_Task goal:_
Pull out every line below holding the word "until".

(Study material)

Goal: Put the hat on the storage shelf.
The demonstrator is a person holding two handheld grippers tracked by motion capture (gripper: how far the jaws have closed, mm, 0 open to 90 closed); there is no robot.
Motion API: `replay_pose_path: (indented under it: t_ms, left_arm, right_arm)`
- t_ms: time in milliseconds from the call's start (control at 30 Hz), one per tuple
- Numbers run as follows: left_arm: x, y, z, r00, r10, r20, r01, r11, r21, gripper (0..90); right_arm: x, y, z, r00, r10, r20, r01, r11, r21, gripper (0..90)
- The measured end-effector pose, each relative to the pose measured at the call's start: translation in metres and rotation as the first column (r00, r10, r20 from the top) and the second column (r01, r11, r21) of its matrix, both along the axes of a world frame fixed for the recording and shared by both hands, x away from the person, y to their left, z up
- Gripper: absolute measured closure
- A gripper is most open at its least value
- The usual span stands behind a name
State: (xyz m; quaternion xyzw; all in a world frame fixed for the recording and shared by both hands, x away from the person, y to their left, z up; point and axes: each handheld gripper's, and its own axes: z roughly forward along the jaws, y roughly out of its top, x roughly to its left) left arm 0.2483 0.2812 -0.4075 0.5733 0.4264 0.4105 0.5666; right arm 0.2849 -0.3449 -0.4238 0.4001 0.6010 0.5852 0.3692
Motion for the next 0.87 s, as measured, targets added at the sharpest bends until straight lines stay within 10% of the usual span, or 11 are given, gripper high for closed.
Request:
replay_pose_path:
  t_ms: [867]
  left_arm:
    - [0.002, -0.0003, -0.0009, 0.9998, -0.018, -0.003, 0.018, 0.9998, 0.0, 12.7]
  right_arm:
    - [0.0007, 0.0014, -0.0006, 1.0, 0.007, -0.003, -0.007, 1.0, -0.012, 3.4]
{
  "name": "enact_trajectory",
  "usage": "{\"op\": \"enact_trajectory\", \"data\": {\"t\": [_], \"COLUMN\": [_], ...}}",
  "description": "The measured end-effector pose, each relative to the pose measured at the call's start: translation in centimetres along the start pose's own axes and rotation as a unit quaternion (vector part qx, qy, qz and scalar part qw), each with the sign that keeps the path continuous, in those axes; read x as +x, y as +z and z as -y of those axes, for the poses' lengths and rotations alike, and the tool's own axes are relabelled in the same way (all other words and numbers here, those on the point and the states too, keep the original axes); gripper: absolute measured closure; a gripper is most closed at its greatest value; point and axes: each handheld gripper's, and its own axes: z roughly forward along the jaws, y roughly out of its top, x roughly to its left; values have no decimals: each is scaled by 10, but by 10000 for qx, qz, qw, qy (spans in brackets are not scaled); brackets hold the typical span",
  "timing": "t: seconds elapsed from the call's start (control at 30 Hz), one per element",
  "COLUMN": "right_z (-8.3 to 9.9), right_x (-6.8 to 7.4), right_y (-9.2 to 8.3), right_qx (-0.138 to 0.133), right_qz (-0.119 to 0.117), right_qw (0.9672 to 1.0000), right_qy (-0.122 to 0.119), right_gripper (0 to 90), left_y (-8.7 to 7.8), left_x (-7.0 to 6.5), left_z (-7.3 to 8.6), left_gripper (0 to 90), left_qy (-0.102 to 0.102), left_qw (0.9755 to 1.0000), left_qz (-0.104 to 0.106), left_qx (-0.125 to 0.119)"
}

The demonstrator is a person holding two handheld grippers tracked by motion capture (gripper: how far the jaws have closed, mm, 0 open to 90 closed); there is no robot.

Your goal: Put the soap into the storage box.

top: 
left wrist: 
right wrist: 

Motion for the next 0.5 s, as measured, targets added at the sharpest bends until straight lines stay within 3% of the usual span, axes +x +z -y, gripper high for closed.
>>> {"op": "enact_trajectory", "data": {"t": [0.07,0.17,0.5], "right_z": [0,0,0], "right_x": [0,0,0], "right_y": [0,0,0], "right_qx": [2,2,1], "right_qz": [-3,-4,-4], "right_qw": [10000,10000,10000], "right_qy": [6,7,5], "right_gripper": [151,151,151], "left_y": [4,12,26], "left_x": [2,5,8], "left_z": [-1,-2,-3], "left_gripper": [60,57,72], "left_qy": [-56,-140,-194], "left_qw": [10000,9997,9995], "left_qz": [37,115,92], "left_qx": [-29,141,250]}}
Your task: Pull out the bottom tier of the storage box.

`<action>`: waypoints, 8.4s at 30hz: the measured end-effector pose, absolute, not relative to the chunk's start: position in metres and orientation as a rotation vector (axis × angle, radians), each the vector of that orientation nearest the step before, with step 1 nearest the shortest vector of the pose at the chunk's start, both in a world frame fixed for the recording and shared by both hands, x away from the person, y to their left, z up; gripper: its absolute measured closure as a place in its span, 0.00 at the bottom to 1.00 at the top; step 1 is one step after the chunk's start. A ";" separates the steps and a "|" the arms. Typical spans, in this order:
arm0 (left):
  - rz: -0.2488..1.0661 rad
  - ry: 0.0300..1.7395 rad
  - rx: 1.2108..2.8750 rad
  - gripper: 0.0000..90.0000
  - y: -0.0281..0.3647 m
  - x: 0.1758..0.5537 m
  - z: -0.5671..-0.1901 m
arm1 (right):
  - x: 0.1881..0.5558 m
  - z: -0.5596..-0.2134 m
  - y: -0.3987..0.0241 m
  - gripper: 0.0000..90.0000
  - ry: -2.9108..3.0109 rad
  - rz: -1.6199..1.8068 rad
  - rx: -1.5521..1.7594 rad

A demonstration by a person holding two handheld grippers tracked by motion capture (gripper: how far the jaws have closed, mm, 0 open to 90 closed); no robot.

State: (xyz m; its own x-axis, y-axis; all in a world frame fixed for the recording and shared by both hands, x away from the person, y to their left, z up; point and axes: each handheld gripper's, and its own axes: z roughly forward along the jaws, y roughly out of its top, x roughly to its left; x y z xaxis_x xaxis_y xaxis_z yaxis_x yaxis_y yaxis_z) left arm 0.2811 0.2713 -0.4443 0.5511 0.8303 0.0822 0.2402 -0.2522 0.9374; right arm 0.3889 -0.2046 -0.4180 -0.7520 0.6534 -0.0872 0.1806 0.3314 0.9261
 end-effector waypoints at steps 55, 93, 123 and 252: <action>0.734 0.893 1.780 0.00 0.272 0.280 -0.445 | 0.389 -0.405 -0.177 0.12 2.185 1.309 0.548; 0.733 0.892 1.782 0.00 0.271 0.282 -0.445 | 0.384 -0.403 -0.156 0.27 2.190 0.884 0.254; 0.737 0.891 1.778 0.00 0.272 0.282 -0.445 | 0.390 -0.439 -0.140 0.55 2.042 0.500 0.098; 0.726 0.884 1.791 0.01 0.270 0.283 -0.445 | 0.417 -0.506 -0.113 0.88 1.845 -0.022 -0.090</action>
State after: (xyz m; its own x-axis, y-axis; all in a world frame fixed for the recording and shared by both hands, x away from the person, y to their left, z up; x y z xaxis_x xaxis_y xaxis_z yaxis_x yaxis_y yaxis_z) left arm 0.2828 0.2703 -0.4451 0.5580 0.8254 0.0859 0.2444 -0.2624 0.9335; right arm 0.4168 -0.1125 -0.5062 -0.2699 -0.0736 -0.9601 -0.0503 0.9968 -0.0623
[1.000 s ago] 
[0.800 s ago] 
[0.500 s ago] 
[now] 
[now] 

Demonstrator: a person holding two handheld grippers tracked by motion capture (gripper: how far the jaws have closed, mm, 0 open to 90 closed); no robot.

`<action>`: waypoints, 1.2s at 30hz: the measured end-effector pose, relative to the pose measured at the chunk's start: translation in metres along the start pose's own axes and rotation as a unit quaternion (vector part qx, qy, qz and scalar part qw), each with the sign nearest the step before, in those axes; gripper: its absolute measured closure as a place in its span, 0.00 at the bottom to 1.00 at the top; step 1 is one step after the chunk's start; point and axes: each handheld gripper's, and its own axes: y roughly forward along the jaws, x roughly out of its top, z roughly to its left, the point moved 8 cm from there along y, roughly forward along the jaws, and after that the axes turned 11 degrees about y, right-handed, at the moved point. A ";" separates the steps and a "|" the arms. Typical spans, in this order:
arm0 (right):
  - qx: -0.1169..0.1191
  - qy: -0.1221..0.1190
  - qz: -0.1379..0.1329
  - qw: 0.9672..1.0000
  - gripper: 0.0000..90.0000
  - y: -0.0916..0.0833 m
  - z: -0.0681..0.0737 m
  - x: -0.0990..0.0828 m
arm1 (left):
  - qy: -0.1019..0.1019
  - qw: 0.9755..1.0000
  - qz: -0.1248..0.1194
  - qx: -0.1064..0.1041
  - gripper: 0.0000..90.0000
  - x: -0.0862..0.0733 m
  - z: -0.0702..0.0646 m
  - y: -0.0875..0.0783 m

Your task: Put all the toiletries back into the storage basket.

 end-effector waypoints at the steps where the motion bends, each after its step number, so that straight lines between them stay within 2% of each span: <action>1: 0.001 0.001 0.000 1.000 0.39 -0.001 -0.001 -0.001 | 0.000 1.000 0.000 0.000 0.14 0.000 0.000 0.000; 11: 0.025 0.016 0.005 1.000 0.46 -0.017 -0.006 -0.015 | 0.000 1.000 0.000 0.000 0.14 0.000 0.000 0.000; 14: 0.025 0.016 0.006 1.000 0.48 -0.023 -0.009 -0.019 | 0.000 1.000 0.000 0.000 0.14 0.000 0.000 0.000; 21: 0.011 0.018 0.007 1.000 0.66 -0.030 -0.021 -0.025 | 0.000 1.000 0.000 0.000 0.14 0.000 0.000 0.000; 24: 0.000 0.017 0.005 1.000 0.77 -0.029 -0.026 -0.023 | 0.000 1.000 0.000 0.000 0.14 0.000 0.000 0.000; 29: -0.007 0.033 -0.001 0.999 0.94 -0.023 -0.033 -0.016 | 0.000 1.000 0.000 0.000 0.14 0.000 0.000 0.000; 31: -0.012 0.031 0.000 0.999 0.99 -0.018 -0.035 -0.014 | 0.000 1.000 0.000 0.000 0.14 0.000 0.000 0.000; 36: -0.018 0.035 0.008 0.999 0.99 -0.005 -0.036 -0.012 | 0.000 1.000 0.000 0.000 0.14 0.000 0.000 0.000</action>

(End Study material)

_Exercise result:_
Motion for the next 0.87 s, as measured, targets added at the sharpest bends until straight lines stay within 10% of the usual span, or 11 are given, gripper high for closed.
Motion for the next 0.5 s, as measured, targets added at the sharpest bends until straight lines stay within 3% of the usual span, axes +x +z -y, gripper high for closed.

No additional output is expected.